## THE TASK
Extract from the entries below, exactly as given, only the lines from the line containing "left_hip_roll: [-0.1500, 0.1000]" to the line containing "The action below", both lines included.

## RECORDED DATA
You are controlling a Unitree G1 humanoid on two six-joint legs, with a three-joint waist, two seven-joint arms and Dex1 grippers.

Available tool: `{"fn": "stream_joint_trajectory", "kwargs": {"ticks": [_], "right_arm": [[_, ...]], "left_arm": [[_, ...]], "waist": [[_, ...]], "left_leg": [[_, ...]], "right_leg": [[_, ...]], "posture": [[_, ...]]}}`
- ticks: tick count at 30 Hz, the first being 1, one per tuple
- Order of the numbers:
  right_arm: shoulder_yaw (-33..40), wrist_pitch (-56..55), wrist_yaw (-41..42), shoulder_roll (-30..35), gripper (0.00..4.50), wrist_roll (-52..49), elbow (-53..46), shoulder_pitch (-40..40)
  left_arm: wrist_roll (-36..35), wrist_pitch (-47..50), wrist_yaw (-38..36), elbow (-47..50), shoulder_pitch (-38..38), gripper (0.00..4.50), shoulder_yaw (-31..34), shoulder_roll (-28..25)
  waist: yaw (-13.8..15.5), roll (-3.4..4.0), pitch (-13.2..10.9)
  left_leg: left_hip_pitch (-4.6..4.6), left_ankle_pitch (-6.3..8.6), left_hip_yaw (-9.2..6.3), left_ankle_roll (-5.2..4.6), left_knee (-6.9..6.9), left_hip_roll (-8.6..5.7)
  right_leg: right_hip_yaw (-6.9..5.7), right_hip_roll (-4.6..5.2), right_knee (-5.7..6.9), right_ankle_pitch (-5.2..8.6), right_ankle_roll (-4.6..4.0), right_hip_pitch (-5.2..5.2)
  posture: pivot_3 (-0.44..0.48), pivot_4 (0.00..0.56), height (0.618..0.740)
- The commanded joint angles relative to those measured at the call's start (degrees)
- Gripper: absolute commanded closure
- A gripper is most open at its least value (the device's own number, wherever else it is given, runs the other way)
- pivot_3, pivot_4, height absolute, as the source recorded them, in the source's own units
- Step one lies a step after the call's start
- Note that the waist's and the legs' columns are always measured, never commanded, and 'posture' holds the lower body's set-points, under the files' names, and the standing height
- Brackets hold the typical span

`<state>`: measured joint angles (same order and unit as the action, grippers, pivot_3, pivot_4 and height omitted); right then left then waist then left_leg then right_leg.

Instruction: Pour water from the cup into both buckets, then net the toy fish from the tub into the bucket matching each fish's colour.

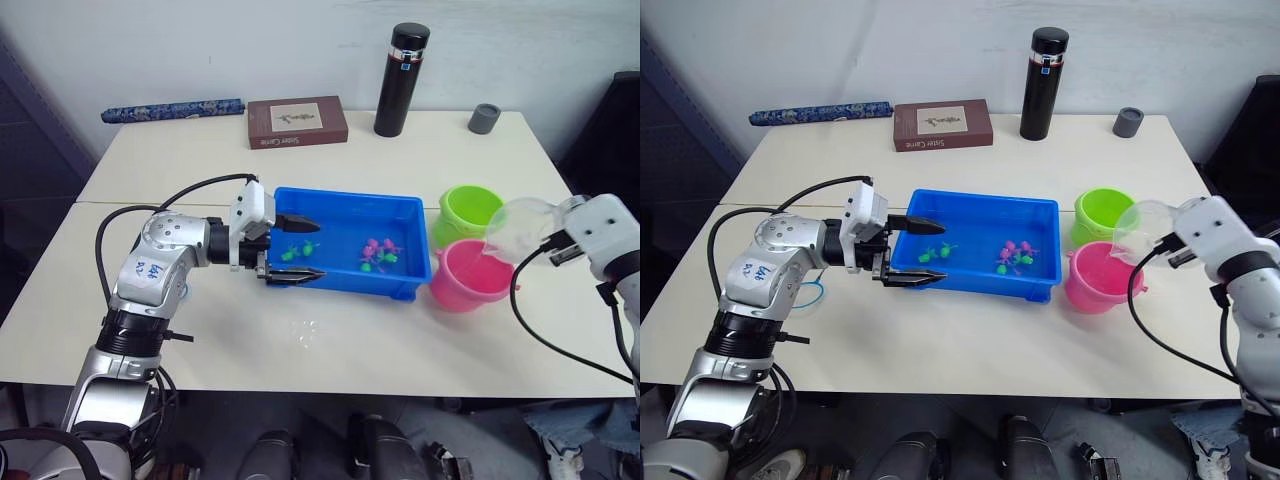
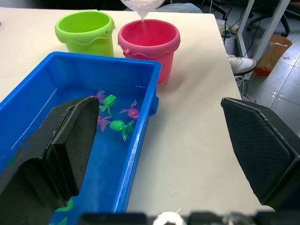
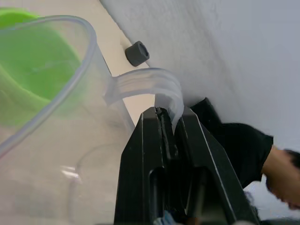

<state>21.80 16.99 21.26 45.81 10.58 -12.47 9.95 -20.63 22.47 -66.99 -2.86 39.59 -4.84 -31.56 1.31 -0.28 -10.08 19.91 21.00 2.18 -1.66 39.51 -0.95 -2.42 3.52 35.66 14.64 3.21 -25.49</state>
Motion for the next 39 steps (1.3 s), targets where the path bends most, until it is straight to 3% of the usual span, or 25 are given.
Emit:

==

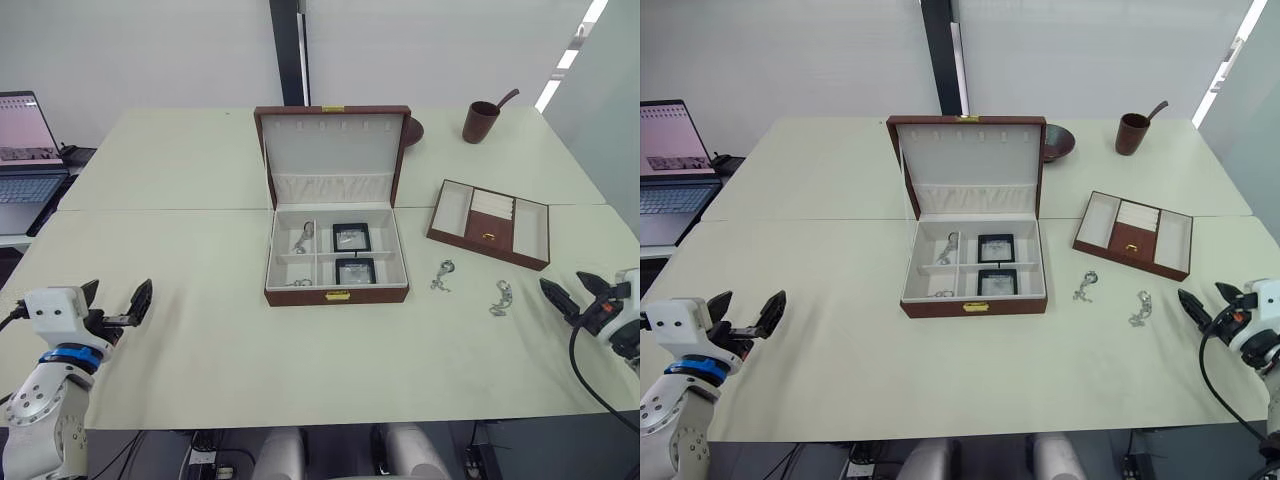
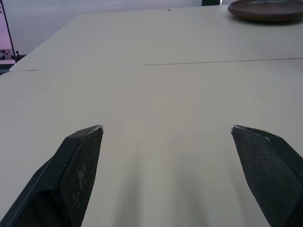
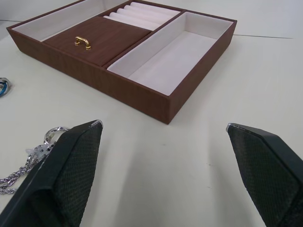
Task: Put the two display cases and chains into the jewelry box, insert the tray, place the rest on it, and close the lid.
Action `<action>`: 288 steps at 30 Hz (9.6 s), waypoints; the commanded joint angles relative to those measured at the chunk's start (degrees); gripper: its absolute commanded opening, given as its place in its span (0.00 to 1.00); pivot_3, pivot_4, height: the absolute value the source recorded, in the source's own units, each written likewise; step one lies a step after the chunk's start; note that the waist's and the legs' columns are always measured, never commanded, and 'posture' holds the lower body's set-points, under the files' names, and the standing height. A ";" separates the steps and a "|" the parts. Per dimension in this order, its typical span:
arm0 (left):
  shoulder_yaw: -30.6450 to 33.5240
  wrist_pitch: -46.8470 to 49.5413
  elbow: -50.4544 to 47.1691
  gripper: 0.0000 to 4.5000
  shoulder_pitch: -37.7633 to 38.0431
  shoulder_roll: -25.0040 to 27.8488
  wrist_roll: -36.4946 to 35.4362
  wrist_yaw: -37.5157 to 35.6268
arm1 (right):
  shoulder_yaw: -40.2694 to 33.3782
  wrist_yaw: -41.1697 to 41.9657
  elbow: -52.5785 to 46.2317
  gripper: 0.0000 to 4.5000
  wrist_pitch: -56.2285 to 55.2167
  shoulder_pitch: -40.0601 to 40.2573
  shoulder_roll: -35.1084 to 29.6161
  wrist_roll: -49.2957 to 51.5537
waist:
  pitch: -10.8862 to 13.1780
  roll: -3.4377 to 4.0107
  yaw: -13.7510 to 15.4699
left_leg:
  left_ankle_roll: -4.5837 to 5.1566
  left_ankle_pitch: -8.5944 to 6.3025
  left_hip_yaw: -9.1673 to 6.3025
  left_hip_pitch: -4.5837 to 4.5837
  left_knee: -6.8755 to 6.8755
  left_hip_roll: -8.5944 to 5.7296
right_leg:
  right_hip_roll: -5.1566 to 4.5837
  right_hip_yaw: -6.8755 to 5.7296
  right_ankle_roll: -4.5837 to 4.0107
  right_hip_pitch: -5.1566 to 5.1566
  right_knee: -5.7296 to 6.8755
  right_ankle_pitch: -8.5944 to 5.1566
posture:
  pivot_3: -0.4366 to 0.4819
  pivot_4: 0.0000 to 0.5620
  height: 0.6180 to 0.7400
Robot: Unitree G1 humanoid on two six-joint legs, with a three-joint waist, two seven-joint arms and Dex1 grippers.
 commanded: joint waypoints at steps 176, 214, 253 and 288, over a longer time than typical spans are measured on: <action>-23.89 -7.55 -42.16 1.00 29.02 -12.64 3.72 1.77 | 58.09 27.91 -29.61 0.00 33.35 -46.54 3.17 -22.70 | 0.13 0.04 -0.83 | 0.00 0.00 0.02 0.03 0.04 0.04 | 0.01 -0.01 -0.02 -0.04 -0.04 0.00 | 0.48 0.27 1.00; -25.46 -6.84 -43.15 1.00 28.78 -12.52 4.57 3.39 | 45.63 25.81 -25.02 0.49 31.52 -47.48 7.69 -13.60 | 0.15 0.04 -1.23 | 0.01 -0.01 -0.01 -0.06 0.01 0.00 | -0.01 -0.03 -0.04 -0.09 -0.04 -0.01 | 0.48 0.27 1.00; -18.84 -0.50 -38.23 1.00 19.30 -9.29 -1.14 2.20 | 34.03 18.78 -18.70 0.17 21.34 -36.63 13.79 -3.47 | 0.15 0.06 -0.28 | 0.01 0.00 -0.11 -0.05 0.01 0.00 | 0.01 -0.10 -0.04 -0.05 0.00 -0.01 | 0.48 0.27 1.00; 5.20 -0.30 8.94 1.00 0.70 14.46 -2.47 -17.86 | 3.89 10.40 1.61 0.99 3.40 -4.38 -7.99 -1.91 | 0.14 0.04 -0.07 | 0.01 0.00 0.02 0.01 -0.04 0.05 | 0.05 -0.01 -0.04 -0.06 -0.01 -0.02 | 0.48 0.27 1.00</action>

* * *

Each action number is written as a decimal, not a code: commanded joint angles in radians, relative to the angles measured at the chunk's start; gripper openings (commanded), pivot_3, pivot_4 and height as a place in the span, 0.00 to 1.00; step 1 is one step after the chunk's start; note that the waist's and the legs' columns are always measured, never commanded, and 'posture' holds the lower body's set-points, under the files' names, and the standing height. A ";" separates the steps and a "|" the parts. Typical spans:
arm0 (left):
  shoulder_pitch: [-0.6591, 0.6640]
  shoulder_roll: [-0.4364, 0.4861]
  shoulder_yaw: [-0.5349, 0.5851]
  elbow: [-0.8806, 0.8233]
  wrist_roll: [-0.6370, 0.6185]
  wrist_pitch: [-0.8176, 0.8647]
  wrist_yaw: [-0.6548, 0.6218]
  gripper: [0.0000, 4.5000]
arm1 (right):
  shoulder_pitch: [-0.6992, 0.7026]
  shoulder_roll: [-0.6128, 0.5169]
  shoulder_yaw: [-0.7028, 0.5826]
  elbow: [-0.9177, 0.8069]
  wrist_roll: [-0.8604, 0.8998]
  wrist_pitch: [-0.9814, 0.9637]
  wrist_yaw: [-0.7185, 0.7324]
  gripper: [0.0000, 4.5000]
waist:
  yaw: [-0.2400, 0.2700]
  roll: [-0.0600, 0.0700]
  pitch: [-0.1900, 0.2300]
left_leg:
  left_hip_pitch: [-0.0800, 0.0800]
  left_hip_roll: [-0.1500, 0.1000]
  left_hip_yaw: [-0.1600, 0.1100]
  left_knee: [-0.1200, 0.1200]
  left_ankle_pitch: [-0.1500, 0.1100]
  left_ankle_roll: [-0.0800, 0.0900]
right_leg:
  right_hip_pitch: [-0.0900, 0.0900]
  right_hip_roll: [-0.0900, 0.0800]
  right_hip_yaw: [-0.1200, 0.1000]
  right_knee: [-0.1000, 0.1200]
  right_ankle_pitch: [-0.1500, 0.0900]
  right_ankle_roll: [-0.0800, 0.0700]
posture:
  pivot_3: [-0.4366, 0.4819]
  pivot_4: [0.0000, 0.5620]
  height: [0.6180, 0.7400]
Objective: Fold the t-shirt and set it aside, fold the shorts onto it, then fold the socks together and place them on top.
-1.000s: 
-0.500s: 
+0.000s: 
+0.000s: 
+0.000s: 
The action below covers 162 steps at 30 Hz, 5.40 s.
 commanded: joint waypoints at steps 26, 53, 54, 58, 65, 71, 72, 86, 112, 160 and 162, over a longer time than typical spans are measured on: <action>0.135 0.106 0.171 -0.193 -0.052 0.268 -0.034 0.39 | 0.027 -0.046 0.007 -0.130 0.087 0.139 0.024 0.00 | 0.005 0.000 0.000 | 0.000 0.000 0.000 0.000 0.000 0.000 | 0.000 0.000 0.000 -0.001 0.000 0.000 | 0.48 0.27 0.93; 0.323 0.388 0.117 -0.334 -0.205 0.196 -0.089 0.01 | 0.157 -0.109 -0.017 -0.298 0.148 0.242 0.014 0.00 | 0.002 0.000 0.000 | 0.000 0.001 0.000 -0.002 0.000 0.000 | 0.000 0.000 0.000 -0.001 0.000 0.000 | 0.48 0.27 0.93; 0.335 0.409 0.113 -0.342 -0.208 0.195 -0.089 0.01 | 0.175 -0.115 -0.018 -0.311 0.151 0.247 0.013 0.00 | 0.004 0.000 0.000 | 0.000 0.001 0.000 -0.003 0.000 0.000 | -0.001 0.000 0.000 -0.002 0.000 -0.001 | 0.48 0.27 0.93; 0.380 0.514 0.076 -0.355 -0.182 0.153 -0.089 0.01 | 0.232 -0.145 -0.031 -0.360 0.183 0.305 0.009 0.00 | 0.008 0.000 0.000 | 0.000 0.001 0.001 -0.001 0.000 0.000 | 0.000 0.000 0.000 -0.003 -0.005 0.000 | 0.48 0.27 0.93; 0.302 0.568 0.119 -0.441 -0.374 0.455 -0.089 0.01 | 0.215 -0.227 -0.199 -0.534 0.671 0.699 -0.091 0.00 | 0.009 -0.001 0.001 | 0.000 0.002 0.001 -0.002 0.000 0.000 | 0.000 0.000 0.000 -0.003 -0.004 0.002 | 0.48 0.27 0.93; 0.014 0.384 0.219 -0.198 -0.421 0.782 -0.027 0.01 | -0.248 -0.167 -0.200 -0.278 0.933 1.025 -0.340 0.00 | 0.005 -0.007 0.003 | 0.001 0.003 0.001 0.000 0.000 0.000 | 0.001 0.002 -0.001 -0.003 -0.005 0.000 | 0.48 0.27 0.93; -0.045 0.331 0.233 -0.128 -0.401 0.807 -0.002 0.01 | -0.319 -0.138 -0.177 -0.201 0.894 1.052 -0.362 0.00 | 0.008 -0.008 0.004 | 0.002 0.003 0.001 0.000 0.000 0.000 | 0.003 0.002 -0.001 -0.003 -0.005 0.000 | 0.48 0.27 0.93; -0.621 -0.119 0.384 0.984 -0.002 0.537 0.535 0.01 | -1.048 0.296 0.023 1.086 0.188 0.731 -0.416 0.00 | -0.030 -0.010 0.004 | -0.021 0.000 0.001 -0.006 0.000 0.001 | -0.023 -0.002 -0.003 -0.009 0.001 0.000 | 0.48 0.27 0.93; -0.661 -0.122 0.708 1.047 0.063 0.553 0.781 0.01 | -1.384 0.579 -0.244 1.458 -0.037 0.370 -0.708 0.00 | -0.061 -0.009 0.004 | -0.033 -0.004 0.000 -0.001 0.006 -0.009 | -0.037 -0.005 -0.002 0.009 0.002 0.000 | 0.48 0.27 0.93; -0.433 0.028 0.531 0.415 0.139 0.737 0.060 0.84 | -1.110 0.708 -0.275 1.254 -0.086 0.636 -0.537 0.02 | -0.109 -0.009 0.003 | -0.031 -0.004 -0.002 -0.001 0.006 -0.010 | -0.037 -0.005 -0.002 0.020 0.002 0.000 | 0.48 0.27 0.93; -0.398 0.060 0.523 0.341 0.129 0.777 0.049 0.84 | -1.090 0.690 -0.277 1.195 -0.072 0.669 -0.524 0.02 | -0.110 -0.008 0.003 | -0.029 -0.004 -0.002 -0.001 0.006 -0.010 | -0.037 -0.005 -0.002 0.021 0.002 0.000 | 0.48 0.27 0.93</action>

## EXERCISE ANSWER
  left_hip_roll: [-0.1500, 0.1000]
  left_hip_yaw: [-0.1600, 0.1100]
  left_knee: [-0.1200, 0.1200]
  left_ankle_pitch: [-0.1500, 0.1100]
  left_ankle_roll: [-0.0800, 0.0900]
right_leg:
  right_hip_pitch: [-0.0900, 0.0900]
  right_hip_roll: [-0.0900, 0.0800]
  right_hip_yaw: [-0.1200, 0.1000]
  right_knee: [-0.1000, 0.1200]
  right_ankle_pitch: [-0.1500, 0.0900]
  right_ankle_roll: [-0.0800, 0.0700]
posture:
  pivot_3: [-0.4366, 0.4819]
  pivot_4: [0.0000, 0.5620]
  height: [0.6180, 0.7400]
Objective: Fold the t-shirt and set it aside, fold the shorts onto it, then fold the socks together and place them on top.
-1.000s: 
-0.500s: 
+0.000s: 
+0.000s: 
+0.000s: 
The action below covers 162 steps at 30 Hz, 5.40 s.

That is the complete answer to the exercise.